Our music is progressing, if at all, in a horizontal line. Its vertical progress is lamentable. Theoretically, one cannot object to books on music or courses of musical studies and degrees. But there is definite danger in over-estimating their value. First-class artists were never manufactured in schools and colleges. The Goddess of Art will never smile on an artist who regards art as a mere means of livelihood. Such devotees will always stand in ankle-deep, shallow waters of knowledge. They will never reach the depths of what our ancient musicians have described (in many a musical composition) as an ‘ocean of music’. In the light of the light-hearted attitude of the present musicians towards the study and practice of music, anecdotes of the bone-shattering labour, which the older musicians took, seem like fantastic fairy tales. These artists of the older generation, whose names are deservingly recorded as of giants, spent twelve to sixteen hours a day on their practice. We are told that they spent several hours of the early morning in perfecting their ‘kharja’. It is foolish to imagine that the science of ‘Voice Culture’ was unknown to our ‘maestro’s, and that one must go to America to initiate oneself in this science. All the present ills in the field of our music arise from the fact that our musicians do not want profound knowledge, do not want labour and effort, do not want years and years of study. They want only one thing–cheap and quick publicity. This is killing our music!

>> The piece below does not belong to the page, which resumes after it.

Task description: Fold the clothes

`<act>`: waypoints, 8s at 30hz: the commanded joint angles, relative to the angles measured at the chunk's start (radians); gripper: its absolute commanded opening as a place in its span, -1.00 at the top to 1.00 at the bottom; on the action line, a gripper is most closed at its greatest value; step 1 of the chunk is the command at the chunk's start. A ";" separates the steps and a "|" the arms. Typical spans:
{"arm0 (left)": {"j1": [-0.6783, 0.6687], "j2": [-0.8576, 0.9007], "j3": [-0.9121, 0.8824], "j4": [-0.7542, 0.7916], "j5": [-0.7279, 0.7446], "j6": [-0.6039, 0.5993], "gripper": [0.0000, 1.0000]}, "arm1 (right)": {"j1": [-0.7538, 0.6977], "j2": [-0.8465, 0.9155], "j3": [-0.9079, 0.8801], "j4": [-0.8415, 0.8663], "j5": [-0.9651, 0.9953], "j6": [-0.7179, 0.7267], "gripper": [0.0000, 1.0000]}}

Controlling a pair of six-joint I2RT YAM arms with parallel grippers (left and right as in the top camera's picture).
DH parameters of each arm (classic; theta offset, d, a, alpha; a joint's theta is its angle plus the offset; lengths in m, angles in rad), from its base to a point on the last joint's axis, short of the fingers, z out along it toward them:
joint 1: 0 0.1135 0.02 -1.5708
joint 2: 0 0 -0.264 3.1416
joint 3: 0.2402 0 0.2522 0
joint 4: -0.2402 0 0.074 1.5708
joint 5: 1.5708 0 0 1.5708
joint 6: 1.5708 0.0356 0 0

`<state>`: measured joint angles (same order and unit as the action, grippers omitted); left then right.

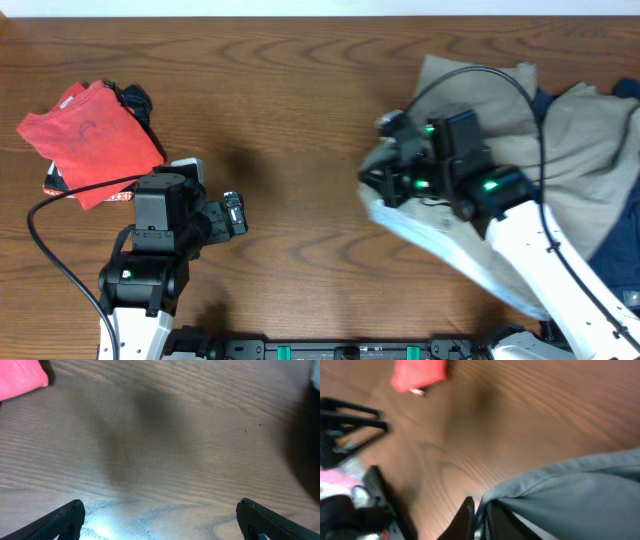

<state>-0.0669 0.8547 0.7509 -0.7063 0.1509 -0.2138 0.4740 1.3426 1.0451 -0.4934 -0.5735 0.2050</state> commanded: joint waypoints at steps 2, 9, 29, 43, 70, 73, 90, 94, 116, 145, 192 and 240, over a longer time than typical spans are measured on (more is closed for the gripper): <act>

Listeners of today are as guilty as the artists. No one seems to realise that listening to music is as much an art as music itself. To hear music is certainly not an irresponsible pastime to be indulged in by any one who can fling a few rupees and buy a seat in the concert hall. The capacity to appreciate music–and specially our classical music–can come only after one learns to, understand at least the elements of ‘swara’ and ‘tala’, and the ‘raga’ classification. How many listeners of such capacity can be found in the crowds which attend today’s musical festivals? These vast audiences possess a crowd mentality, and their musical taste is shallow and vulgar. Our artists naturally sing and play to the gallery, and stoop to conquer, sinking to the level of dolts and fools. Real high-class music is thrown to the winds, and there takes place an exhibition of cheap acrobatics. One could wish there existed even a single courageous and honest artist who would pull the ears of the audience and tell them that what they applaud is not real music.

Listeners must realise that they must try and cultivate a high standard of musical taste. And musicians and artists must realise that it is their responsibility to create such taste in the public.

Musical concerts have today become a mere ‘business’. There is an all-round obsession of the glamour of publicity. Music in which there is a beautiful blending of science and art is becoming rarer and rarer. Ignorant people are pretending that they possess a great love of music, and artists are fooling such audiences. The future of our music would be bright and hopeful only if this vicious circle is broken, and only if both the artists and the listeners begin to understand their respective duties and responsibilities.